For those dealing with cancer, staying around 0.5 g/Kg can be therapeutic for reducing mTOR expression. To put that into perspective, a 150 lb person would only consume 34 g/protein daily. mTOR is a biological pathway in the body which plays an important role in regulating cell growth and proliferation that may also have an influence over cancer growth (6).
If you are simply having problems with staying full, then increasing fat intake will be the place to focus.
If you are planning on using the ketogenic diet as a healing strategy, certain factors should be considered. For example, those that are struggling with autoimmunity or cancer often have sensitive and inflamed digestive systems.
In these cases, using an easily digestible protein powder can be very helpful. Personally, I will use Gut Healing Protein as it is keto friendly and extremely beneficial for repairing an inflamed gut. It is also vegan, being derived from pea and rice sources.
Also, if consuming nuts it will be important to soak and sprout them in order to improve digestibility and reduce the burden of digestion.
To help give you some ideas of great vegan ketogenic meal options, I have pulled together various recipes that are either vegan or easily converted with single ingredient swaps.
Note: Many of these recipes contain butter. For vegan-friendly versions, you can simply substitute coconut oil (or in some cases, cocoa butter).

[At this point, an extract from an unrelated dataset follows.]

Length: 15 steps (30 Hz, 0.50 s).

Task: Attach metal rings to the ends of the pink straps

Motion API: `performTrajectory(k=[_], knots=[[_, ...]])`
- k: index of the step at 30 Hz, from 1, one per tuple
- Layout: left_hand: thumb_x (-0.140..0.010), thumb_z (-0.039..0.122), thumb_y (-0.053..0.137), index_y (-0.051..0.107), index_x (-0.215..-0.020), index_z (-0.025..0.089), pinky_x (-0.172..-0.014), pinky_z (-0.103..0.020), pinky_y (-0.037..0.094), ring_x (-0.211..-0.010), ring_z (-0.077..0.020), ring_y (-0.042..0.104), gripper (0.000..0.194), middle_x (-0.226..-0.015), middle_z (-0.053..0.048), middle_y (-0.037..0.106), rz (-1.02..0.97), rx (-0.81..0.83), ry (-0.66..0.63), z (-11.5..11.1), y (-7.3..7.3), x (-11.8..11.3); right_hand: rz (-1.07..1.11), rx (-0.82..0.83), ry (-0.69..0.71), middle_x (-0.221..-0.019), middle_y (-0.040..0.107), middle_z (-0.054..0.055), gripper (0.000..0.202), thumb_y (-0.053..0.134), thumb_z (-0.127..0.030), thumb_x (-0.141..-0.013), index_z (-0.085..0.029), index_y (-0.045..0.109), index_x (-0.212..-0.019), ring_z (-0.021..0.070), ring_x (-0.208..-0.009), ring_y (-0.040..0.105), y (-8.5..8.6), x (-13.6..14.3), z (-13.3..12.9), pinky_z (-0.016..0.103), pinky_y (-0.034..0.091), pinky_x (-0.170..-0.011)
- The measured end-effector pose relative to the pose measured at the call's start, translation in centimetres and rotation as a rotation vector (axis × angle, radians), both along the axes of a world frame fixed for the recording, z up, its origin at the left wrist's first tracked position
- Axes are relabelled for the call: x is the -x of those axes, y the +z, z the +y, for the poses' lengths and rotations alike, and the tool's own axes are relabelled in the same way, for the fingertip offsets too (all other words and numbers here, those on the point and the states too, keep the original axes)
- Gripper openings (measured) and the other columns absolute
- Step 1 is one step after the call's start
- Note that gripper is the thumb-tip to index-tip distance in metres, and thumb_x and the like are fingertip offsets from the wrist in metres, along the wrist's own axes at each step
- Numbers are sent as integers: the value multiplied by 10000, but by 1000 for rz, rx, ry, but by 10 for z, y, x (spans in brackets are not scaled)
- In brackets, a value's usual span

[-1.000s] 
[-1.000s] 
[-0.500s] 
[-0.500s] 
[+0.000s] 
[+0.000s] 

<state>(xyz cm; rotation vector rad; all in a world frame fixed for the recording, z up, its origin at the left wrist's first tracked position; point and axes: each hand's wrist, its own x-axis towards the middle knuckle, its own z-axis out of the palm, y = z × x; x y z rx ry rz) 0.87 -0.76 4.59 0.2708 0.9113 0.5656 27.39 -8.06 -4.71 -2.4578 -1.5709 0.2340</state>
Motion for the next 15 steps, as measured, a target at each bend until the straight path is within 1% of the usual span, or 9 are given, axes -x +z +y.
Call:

I am big on liquid nutrition, especially when on a ketogenic diet. Liquid meals are easy to digest and are a great way to add plenty of healthy fats to the diet. I also use these types of recipes as an opportunity to utilize XCT oil to provide my body with an easily convertible source of ketones. These are some of my favorite recipes:
This recipe is a great morning pick-me-up that also has anti-inflammatory benefits. You get the antioxidant benefits of turmeric and organic coffee, plus good healthy fats to get your day started. I personally make this on busy days when I need to be on my mental game. Simply switch out the butter for coconut oil or cocoa butter and you have yourself a ketogenic and vegan coffee that will keep you full for hours.
Matcha is a green tea powder that is insanely nutritious with tons of benefits for the brain and body.

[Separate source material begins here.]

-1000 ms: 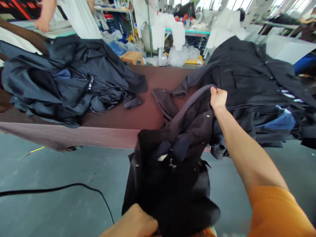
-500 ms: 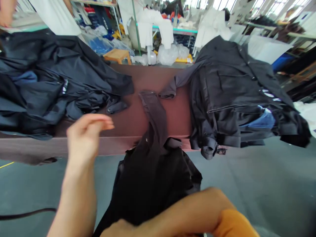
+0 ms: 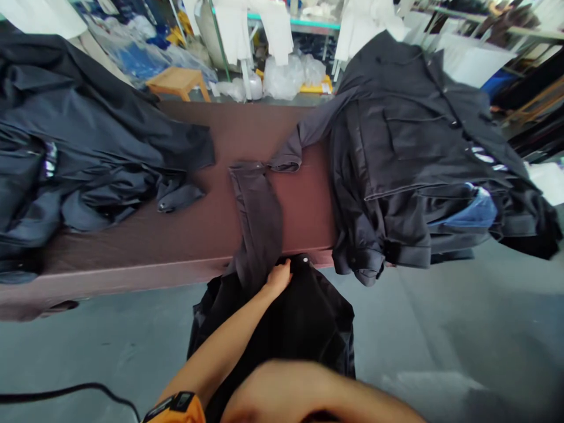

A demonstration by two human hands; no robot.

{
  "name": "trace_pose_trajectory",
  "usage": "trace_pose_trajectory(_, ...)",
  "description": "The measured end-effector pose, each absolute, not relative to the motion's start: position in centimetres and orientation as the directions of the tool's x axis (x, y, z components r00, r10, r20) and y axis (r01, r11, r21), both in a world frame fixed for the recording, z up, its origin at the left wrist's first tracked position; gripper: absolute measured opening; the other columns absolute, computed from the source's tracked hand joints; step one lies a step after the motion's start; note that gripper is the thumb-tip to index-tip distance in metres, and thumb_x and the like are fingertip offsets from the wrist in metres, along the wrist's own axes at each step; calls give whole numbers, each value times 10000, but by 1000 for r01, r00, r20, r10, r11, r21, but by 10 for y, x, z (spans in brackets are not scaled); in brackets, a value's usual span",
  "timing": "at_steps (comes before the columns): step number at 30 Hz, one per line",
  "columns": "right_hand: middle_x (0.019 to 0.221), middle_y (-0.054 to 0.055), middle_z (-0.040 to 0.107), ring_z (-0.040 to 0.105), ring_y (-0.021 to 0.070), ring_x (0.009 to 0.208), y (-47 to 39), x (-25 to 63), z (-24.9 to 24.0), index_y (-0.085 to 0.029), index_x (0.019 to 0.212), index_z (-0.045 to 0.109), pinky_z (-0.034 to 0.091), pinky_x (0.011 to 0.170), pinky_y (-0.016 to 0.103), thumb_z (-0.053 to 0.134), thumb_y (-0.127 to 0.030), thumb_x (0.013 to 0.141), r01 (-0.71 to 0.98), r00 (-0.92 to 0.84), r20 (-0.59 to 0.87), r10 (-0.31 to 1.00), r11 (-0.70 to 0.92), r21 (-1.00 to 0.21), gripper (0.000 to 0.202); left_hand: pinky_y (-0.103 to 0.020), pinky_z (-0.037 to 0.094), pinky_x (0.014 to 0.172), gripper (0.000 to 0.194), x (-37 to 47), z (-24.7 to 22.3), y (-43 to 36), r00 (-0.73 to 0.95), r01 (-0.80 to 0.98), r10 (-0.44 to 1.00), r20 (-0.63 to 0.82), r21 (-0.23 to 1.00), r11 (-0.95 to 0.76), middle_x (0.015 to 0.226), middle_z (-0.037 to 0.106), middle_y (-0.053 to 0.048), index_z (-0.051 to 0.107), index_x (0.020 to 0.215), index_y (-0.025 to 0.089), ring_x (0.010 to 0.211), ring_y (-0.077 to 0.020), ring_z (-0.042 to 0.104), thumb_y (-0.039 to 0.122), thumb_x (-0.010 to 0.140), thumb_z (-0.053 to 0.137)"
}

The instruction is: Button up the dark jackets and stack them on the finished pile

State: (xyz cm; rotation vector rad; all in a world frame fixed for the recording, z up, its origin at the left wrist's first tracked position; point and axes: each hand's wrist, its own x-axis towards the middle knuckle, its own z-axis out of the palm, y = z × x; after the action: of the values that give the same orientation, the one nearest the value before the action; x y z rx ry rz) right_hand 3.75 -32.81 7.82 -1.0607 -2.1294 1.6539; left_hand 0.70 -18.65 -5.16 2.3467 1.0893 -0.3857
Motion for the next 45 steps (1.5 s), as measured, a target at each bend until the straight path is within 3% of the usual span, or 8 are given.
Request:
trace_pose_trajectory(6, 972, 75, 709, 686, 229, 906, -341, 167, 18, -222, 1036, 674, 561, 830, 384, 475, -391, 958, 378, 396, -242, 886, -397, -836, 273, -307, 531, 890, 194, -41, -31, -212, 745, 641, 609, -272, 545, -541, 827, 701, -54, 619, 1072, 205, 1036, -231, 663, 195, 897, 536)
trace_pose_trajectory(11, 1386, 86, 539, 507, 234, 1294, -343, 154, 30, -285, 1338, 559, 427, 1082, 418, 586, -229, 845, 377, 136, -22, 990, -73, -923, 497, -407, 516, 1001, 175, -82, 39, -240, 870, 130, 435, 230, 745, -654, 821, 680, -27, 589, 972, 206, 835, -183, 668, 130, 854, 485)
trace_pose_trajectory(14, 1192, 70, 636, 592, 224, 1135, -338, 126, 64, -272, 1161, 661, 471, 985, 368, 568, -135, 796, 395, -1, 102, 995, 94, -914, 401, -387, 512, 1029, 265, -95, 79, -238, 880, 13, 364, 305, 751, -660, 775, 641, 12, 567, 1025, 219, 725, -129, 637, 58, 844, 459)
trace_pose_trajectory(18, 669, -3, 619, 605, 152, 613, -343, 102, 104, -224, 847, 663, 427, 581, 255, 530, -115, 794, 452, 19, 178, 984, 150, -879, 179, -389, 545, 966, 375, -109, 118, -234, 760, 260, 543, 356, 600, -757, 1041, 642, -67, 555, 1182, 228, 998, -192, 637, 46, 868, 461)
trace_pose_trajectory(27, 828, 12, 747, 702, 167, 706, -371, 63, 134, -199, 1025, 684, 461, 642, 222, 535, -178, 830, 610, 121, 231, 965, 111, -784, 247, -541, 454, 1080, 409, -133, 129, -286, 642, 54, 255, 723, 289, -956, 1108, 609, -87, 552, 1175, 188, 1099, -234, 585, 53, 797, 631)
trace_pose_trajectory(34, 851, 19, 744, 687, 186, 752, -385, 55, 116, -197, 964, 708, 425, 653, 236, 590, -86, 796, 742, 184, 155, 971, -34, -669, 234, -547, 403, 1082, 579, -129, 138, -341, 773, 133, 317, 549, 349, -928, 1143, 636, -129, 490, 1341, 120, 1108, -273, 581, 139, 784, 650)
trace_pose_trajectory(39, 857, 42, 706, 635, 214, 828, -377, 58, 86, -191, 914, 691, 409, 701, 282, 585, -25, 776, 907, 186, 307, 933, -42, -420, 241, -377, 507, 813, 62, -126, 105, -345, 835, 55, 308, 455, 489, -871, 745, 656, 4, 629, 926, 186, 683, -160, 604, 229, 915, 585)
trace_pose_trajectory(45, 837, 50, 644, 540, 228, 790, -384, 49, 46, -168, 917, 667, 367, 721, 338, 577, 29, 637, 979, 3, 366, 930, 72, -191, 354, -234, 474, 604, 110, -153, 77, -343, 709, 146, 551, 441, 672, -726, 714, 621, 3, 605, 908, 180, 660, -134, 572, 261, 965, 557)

Containing less caffeine than coffee, in addition to the relaxing amino acid L-theanine, this option provides a smoother stimulation to start your day. All you need is hot water, matcha, coconut oil (or XCT oil), and full-fat coconut milk (sweetener optional).
If you are sensitive to caffeine or just prefer to do without, this dandelion “coffee” is a great option. This is essentially a caffeine-free herbal substitute that tastes similar to coffee. Using this Dandy Blend instant mix and a bit of full-fat coconut milk and you are ready to start your day.
Dandelion is also great for healthy liver function. To kick up the anti-inflammatory potential of this one, you can add cinnamon, turmeric, ginger, and a bit of stevia.
For lunch, you want to get in plenty more healthy fats, a moderate amount of protein, and plenty of fiber. What I do personally, and what I recommend to many of my clients, is either a big salad or another liquid meal. I like to consume only one solid meal a day during the time I am most relaxed (at night) to facilitate better digestion.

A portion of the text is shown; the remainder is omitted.